Leno argued that the show will be taking the spots of others that weren’t associated with many jobs in the first place.
“What they were going to put here is ‘Dateline’ in a strip five nights a week,” he said, explaining that the show will employ more workers and not replace dramas.
But in killing the potential for other weeknight shows, the move will complicate the challenges facing industry professionals, who play substantial roles in the Glendale and Burbank economies and have struggled to line up work as major motion picture and television studios increasingly locate their projects in other states and countries to cut down on costs, said Jack Kyser, chief economist for the Los Angeles County Economic Development Corporation.
NBC has slated the show to run at 10 p.m. weeknights, a slot once reserved for some of its “Must-see TV” juggernauts like “ER” and “Law & Order,” and currently home to one of the most-watched shows on television, CBS’ “The Mentalist.”

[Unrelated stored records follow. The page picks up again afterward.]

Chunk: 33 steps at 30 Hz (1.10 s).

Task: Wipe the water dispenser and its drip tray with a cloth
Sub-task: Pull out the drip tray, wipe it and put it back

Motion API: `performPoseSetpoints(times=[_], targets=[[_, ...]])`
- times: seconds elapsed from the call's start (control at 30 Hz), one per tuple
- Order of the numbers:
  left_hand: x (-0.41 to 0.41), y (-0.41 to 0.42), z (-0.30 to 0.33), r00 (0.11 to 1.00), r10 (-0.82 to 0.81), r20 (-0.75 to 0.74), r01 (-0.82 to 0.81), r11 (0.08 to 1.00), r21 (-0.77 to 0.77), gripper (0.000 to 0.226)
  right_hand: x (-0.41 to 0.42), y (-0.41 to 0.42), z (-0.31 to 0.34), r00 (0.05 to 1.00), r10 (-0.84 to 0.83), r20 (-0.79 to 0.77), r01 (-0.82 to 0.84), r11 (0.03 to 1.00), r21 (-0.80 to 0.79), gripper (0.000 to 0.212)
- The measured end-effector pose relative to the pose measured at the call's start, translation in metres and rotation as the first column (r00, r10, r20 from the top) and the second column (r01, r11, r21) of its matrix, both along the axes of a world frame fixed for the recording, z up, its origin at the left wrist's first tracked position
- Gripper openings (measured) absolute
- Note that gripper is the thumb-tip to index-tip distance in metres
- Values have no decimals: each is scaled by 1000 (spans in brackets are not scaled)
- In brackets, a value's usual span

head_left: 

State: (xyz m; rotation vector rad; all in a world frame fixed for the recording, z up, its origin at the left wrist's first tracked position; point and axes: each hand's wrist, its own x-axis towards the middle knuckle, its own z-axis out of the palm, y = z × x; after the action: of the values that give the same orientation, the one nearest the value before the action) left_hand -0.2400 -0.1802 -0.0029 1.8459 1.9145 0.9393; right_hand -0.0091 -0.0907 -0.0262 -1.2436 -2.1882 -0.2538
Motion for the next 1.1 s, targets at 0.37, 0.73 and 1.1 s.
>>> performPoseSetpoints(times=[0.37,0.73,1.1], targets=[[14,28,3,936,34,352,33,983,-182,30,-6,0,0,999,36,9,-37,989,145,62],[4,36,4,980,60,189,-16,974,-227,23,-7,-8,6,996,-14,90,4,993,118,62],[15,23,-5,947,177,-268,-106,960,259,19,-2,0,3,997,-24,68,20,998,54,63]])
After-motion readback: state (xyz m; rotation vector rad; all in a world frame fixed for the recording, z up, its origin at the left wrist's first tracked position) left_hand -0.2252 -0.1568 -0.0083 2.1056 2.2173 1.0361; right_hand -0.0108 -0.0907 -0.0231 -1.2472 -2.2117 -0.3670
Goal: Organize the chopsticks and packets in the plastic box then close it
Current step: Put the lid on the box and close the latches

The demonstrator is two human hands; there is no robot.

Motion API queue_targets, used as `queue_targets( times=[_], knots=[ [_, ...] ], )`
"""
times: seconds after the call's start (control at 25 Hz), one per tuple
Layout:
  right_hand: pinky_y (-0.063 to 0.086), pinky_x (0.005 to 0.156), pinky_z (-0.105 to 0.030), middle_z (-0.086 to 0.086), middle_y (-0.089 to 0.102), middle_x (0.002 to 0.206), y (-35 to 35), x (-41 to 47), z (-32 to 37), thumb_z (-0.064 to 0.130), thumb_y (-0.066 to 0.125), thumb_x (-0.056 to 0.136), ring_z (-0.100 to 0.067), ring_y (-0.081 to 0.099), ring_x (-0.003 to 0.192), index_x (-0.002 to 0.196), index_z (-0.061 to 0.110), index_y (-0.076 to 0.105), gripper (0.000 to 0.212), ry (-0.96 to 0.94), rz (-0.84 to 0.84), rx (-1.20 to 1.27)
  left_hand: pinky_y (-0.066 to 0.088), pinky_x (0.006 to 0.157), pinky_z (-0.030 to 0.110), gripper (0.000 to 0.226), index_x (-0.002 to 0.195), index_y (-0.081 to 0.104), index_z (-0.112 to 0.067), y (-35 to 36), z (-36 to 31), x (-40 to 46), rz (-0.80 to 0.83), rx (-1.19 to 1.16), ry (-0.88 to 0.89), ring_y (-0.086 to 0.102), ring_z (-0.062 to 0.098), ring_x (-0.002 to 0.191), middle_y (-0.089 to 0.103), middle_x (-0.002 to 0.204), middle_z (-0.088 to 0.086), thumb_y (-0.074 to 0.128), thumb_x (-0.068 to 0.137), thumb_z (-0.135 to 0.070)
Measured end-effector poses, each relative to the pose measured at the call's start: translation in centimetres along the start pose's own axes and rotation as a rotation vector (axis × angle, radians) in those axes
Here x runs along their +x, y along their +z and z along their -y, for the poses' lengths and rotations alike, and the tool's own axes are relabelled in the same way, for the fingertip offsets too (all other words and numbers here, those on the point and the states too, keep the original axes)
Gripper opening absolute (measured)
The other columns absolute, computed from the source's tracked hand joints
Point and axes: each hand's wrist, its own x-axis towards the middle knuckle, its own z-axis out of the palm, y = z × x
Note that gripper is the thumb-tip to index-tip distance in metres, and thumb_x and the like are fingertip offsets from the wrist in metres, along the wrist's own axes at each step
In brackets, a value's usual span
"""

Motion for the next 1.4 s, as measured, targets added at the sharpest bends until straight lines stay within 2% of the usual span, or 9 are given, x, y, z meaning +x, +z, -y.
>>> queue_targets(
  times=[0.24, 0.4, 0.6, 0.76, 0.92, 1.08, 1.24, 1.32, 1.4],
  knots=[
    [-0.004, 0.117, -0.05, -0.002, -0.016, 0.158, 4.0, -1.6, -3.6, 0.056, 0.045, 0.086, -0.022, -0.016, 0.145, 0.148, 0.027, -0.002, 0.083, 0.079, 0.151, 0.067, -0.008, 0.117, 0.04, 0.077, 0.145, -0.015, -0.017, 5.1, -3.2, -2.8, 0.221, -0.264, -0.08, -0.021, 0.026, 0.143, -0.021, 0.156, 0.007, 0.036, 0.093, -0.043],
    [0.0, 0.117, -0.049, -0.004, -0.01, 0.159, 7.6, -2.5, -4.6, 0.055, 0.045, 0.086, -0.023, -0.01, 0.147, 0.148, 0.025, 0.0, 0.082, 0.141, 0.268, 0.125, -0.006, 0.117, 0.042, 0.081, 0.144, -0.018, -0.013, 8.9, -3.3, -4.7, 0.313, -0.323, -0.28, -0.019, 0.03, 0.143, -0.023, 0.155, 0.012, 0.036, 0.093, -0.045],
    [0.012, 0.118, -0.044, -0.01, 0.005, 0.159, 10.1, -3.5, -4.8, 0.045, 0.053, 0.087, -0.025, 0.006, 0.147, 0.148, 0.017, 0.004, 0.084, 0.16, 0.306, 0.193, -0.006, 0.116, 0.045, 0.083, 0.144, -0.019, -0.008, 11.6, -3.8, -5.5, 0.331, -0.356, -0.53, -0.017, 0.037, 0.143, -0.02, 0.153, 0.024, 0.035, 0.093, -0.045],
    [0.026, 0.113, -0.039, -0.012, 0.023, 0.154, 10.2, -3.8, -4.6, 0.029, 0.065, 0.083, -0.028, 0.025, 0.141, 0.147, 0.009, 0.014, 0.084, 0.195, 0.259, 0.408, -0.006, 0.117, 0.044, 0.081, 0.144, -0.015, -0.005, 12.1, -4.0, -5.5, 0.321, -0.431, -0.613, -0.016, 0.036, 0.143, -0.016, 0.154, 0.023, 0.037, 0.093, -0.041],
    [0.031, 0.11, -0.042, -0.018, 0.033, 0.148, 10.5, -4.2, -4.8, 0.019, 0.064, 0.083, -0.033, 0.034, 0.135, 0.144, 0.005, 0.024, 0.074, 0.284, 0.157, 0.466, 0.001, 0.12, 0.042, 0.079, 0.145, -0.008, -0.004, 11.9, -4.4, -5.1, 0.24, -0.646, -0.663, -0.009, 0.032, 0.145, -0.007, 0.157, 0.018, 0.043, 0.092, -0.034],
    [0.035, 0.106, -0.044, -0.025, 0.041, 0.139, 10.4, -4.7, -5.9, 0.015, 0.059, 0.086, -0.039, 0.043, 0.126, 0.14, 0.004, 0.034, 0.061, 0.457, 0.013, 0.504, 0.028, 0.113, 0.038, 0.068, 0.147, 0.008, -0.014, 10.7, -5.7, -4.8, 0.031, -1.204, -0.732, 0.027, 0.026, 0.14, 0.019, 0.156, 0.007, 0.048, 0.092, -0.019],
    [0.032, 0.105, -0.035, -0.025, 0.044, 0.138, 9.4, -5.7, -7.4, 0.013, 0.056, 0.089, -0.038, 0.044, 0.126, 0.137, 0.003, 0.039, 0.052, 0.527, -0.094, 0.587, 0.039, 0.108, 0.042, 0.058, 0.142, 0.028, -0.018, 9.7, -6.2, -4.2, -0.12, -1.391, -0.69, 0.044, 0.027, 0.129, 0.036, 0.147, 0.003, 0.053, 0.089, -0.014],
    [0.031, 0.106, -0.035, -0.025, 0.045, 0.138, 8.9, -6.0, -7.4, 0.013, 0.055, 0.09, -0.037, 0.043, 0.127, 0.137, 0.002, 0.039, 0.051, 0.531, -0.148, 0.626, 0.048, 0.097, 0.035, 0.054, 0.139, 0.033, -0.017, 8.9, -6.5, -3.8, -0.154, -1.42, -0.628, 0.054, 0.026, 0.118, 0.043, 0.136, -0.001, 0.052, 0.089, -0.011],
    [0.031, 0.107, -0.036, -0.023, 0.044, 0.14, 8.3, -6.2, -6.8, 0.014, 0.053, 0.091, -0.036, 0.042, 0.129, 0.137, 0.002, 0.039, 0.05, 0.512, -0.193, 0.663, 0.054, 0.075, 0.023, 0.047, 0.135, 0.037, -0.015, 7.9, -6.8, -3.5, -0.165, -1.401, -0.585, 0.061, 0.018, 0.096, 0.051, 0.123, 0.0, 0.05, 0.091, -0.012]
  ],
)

Other NBC shows have recently struggled to draw viewers at 10 p.m., when cable shows have begun to dominate, making the network’s new approach worthwhile, Leno said.
“There has not been a successful 10 o’clock show launched on any network in seven years,” he said. “’CSI Miami’ is the last one. For some reason people are not watching dramas at that time. They’re watching at 8, or they’re watching ‘The Shield,’ but they’re not watching them on the networks.”